Though I am very proud of my time in grad school and the chance to work with incredible faculty and peers (many of whom I still consider family friends to this day), I know my writing would have been different had I been exposed to more writers of color, particularly more Asian-American poets. Most of my first collection, Miracle Fruit, comprised a good portion of my thesis and has gone through several printings, but I would not have been able to put it together without some crucial writing tools I picked up in grad school—I learned how to read and write critically, and I also learned the necessity of finding other kindred spirits to help continue the camaraderie long after workshop has ended.
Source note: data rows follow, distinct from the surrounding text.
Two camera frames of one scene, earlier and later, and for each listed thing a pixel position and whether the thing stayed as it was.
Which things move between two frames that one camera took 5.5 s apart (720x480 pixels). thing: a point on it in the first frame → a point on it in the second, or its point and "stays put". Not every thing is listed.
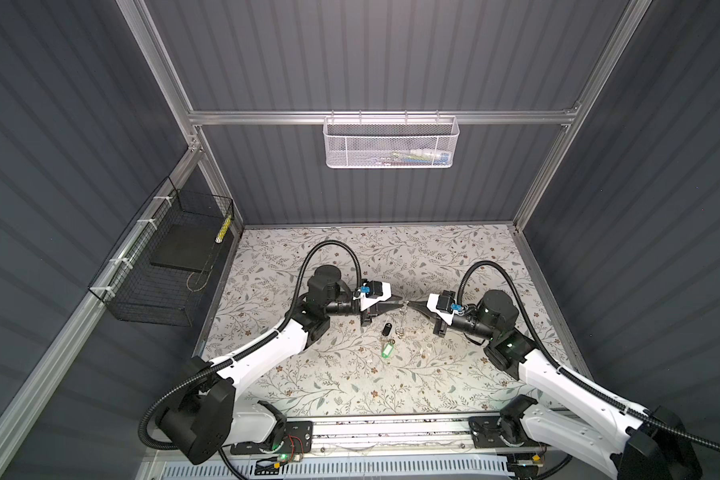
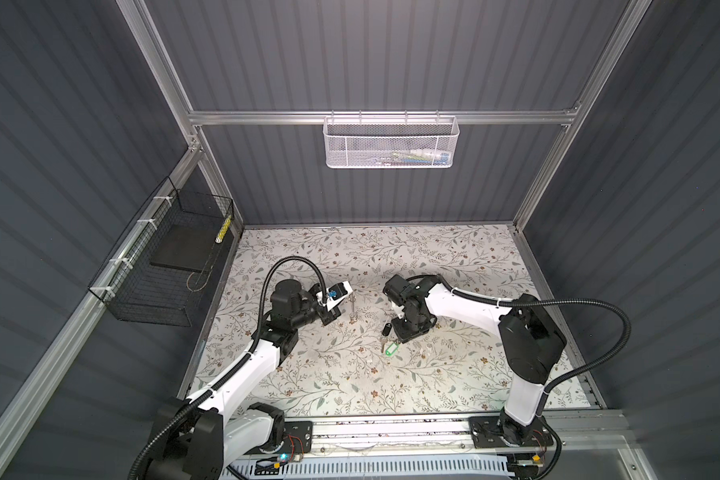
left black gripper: (364, 318) → (326, 318)
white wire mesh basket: (390, 142) stays put
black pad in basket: (188, 246) stays put
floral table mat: (400, 363) stays put
You have to remember that this was mostly pre-internet, so I didn’t know very many writers of color, outside the ones in my writing program. The act of writing can be a lonely endeavor at times, and I’m so grateful for the fellowship and writers I’ve met from being a faculty member at Kundiman and thrilled there are places like Cave Canem and CantoMundo to help foster writers of color across the country. Luckily, today there are more resources and more places that have a deep commitment to finding and showcasing diverse voices. The internet, for all its perils, has been huge in introducing others to the wide range of voices out there. It’s a vibrant and wondrous time to be a poet, much less lonesome I think than even a decade ago.

 

 

 

Aimee Nezhukumatathil

Aimee Nezhukumatathil is the author of three collections of poetry and, with Ross Gay, co-authored Lace & Pyrite, a chapbook of nature poems. She serves as poetry editor of Orion magazine and her writing appears in Brevity, Poetry, Tin House, and in The Best American Poetry series. She is professor of English at The State University of New York at Fredonia, and in 2016-17, will be the Grisham Writer-in-Residence for University of Mississippi’s MFA program.